The last time I sat down to write this column, I had just heard of the death of 20-year-old skier, Will Schooler. I urged you all to be safe on the mountain, we parted for a month, waited on some snow and then made our way to the slopes.

Kevin Pearce, a pro snowboarder who suffered severe head trauma over two years ago, rode again for the first time last month. With not a moment of tentativeness, he flew past the film crews who were all ready to document his return. The anxious crowd was relieved and moved by his ease and confidence in the snow. He still had it. The stickers and shirts that read, “I ride for Kevin,” were replaced with the phrase, “I ride with Kevin.” From hopeful to happening, the community was uplifted by the moment of triumph.

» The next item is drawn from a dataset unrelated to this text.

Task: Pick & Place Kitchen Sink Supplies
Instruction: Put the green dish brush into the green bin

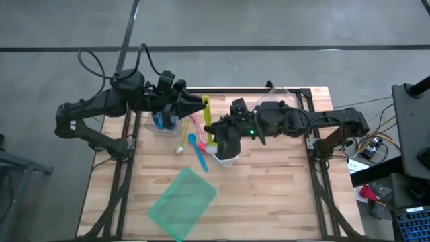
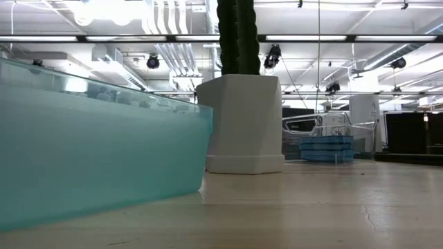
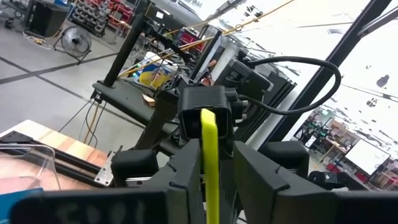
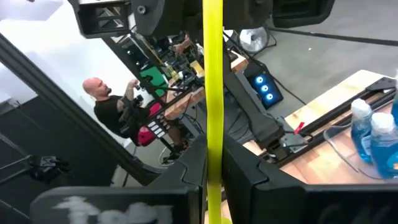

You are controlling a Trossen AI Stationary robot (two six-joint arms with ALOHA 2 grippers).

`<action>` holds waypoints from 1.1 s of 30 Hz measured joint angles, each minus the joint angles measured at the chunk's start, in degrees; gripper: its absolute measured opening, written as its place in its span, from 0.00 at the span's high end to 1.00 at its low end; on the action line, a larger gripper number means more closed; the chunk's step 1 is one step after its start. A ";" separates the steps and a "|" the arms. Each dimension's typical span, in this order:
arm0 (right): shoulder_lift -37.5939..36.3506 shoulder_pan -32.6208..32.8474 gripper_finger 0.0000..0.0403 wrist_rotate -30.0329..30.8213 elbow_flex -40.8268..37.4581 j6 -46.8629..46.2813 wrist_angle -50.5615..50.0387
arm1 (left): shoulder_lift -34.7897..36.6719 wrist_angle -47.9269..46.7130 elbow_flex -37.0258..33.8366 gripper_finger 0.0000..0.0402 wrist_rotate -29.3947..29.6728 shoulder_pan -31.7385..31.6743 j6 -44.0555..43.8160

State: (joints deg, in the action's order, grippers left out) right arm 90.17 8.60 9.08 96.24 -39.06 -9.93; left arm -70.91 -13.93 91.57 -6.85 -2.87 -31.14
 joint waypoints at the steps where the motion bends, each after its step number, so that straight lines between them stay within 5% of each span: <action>1: 0.00 -0.06 0.92 0.08 -0.01 -0.01 -0.13 | -0.02 0.00 -0.02 0.80 0.00 0.00 -0.02; 9: 0.00 -0.37 0.92 -0.05 -0.01 0.11 -0.10 | -0.02 0.00 -0.02 0.97 0.00 0.00 0.91; 22: 0.00 -0.43 0.91 -4.16 -0.01 -1.54 0.15 | 0.56 -0.42 -0.02 0.98 -1.97 -0.22 0.85; 33: 0.00 -0.24 0.65 -7.52 -0.03 -4.53 -3.02 | 0.98 -0.64 -0.02 0.98 -5.08 -1.22 -0.63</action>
State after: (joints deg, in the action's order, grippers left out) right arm 90.17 8.36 1.55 96.20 -43.59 -12.95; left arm -69.94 -14.57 91.55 -11.93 -4.09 -31.76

But, in even the simplest of forms, the sports world is filled with binary oppositions. The blessing of victory is met with the woe of loss.

On the very same halfpipe that Pearce fell in the winter of ’09, Sarah Burke, a 29-year-old pro skier, crashed two weeks ago while training for the Winter X Games. She ruptured her vertebral artery, went into a coma, and died nine days later on Jan. 19.

Respected for her continuous progression of women’s freeskiing and revered for her passion for life, she was, and always will be, an inspiration to athletes everywhere. The four-time Winter X Games medalist lobbied for the addition of women’s superpipe in the Olympics and was just at the start of her collection of medals and honors, family and life.

Both athletes wore helmets, and both crashed on the same pipe. One lived to ride again, and the other left behind a legacy. It’s hard to pin; eerie, tragic, unfair? For one, we mourn the loss and damage that is irreversible. For the other, we cherish survival and restoration.

While friends and competitors remember Burke’s life, they continue to practice, progress and perfect for the Winter X games, the four-day event beginning Thursday morning in Aspen, Colorado. There will undoubtedly be an aura of sorrow, but they will continue to compete as she would. By Monday, headlines will be exalting the newest trick landed and the newest athlete discovered, recognized and awarded. Records that stand today will be broken in this week’s events. And in the surpass, people will slowly move on.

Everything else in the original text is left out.